Nothing but the lines from the one with "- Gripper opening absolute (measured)" down to the one with "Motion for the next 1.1" should be returned, exactly and with both ends included, from the material below.

** DATA FOR REVIEW **
^^^^^^^^
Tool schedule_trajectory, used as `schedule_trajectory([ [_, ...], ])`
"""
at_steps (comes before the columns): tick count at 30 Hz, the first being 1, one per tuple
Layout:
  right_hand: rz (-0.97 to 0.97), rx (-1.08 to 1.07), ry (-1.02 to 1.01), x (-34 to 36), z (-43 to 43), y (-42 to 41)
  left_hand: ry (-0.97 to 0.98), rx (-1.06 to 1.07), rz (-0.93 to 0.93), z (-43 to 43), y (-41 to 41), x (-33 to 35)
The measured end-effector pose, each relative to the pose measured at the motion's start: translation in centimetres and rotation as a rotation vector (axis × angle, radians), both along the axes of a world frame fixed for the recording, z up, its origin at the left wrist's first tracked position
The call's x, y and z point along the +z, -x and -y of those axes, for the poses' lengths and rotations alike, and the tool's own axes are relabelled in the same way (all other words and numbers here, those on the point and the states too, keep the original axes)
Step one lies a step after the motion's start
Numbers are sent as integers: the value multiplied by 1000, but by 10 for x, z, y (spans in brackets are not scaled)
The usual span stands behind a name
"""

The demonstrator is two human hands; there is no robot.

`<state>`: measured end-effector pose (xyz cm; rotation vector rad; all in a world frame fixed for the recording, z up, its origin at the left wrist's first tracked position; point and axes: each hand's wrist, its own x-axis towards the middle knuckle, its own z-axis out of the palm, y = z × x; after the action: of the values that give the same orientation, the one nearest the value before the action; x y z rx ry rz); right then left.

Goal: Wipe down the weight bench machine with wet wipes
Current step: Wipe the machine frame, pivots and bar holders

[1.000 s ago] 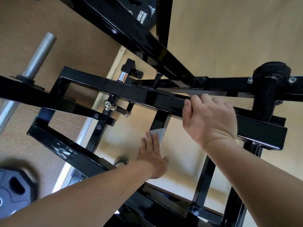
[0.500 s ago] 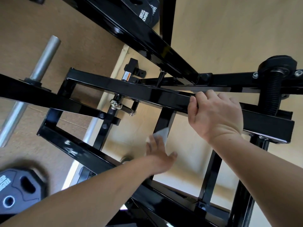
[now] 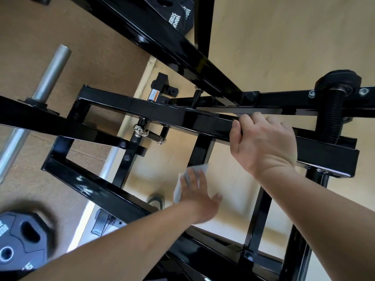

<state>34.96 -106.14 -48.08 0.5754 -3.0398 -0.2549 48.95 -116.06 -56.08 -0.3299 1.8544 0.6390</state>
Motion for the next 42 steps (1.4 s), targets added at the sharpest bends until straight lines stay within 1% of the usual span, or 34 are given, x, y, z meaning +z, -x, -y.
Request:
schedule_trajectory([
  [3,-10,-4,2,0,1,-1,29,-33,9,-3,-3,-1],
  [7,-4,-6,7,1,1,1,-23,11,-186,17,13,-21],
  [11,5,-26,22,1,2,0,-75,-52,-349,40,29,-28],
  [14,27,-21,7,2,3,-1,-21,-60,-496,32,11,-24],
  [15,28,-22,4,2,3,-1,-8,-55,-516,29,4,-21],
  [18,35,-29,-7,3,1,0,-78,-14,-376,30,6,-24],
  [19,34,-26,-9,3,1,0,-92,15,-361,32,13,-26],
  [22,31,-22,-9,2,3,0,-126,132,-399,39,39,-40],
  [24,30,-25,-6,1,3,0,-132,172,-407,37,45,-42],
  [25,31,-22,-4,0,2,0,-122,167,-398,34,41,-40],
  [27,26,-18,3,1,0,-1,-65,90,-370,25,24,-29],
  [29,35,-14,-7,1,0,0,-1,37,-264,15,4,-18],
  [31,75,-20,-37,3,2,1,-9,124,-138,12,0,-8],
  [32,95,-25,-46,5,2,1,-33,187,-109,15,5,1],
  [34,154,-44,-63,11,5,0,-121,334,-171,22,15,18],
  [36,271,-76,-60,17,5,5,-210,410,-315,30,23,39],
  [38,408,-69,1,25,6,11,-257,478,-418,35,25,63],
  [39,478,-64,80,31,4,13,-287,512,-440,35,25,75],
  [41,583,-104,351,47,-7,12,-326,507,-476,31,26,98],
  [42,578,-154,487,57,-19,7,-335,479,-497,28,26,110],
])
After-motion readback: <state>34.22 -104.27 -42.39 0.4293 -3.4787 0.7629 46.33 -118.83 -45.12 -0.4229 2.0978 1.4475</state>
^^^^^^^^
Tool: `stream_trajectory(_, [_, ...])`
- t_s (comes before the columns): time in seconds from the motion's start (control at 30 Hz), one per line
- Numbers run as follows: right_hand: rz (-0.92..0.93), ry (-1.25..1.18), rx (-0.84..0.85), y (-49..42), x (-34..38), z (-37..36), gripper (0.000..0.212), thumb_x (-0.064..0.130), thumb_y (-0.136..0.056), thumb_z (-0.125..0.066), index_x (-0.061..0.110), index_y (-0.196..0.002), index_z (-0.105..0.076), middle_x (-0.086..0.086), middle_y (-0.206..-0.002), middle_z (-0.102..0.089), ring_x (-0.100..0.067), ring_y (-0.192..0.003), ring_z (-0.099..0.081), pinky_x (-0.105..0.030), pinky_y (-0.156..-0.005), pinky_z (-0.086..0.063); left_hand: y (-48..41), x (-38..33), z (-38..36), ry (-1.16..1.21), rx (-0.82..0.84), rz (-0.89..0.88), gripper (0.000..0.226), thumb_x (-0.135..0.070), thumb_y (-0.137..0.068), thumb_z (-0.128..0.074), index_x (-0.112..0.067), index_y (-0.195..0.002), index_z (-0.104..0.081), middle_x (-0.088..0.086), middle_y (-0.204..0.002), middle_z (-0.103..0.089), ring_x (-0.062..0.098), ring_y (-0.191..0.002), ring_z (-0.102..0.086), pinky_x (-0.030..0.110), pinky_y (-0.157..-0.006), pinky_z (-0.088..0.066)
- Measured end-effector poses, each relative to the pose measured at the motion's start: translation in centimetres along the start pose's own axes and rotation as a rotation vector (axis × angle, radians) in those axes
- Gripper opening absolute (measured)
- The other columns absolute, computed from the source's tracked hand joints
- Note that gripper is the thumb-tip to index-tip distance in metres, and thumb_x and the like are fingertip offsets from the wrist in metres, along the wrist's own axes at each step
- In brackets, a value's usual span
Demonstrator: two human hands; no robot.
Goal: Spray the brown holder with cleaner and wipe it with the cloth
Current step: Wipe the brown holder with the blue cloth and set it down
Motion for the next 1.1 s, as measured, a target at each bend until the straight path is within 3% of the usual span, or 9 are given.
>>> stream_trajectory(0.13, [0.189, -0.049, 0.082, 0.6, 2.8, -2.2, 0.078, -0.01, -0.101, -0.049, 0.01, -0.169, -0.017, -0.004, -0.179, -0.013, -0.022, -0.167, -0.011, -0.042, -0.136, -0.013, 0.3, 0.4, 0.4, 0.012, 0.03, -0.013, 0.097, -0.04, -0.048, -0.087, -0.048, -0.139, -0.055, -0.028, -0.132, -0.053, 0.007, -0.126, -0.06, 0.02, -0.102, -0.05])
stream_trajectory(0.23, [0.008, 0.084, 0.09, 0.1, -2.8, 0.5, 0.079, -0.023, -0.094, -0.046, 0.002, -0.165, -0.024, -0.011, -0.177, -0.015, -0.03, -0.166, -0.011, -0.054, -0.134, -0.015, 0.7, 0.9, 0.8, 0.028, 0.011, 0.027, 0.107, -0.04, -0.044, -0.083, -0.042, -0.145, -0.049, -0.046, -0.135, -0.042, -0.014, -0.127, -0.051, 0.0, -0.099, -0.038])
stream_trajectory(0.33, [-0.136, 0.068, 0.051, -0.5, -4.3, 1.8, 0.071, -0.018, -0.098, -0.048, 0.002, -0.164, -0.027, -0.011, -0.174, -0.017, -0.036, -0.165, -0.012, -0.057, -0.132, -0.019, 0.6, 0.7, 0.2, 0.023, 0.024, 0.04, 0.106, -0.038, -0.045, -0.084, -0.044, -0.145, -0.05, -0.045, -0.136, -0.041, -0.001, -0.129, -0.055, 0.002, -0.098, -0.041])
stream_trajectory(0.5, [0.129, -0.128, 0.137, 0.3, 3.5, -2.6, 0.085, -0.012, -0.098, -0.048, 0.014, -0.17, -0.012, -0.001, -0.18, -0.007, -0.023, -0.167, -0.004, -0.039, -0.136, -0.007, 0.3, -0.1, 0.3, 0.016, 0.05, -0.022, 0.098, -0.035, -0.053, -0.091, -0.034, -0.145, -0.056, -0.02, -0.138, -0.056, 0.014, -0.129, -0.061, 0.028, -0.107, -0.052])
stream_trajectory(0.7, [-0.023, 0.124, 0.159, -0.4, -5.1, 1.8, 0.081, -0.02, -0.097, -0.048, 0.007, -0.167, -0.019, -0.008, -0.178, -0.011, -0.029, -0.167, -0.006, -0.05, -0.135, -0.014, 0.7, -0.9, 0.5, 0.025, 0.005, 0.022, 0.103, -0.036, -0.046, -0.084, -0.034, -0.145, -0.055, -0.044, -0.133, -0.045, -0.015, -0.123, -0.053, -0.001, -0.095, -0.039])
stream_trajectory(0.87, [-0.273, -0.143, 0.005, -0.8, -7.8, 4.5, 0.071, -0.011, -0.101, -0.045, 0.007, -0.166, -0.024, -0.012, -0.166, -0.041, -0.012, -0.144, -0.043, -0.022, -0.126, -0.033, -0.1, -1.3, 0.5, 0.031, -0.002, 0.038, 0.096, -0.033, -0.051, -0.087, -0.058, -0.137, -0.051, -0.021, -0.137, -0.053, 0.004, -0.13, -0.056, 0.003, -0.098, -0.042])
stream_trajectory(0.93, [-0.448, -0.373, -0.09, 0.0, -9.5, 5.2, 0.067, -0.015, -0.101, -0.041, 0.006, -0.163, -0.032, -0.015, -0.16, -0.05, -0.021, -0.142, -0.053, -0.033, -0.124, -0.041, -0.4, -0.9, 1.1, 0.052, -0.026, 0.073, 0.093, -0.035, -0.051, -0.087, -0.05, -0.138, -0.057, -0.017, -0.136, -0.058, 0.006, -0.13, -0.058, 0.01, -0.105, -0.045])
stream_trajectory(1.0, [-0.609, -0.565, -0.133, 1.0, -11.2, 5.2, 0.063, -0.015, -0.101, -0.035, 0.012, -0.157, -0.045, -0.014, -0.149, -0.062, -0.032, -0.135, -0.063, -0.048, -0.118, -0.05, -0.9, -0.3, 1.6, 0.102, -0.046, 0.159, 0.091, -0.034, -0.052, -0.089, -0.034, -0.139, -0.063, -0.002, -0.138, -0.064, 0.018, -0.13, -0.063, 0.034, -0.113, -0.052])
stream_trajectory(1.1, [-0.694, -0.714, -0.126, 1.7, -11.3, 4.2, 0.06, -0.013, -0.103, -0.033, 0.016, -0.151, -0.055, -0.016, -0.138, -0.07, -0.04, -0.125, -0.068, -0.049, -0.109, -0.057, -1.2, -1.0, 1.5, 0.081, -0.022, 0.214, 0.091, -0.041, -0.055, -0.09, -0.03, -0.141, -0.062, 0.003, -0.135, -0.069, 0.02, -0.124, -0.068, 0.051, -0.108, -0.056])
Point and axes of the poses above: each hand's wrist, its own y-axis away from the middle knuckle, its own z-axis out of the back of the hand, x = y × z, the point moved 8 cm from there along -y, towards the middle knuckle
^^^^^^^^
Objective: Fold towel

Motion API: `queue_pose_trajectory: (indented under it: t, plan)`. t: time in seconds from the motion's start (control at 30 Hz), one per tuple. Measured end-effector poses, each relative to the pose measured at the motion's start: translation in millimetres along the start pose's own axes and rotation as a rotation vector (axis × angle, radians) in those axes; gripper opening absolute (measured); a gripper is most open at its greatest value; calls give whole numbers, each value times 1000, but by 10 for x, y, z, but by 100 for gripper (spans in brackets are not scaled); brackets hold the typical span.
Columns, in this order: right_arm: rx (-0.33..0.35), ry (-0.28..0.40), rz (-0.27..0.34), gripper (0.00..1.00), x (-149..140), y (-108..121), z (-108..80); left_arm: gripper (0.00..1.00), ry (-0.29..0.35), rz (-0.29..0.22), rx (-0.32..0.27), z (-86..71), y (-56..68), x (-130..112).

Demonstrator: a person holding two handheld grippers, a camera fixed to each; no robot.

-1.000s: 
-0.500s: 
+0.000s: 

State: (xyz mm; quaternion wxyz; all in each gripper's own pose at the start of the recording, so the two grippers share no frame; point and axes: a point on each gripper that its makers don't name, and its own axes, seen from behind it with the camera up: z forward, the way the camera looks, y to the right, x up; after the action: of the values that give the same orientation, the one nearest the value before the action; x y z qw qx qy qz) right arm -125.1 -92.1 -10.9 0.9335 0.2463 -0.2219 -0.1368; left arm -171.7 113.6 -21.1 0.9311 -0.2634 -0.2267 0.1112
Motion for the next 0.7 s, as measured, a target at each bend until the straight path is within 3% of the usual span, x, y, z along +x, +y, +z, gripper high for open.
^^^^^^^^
** RESULT OF THIS EXERCISE **
- Gripper opening absolute (measured)
- The other columns absolute, computed from the source's tracked hand joints
- Note that gripper is the thumb-tip to index-tip distance in metres, and thumb_x and the like are fingertip offsets from the wrist in metres, along the wrist's own axes at each step
- In brackets, a value's usual span
Demonstrator: two human hands; no robot.
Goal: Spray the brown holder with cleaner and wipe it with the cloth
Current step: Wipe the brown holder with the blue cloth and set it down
Motion for the next 1.1 s, as measured, a target at each bend until the straight path is within 3% of the usual span, or 9 are given.

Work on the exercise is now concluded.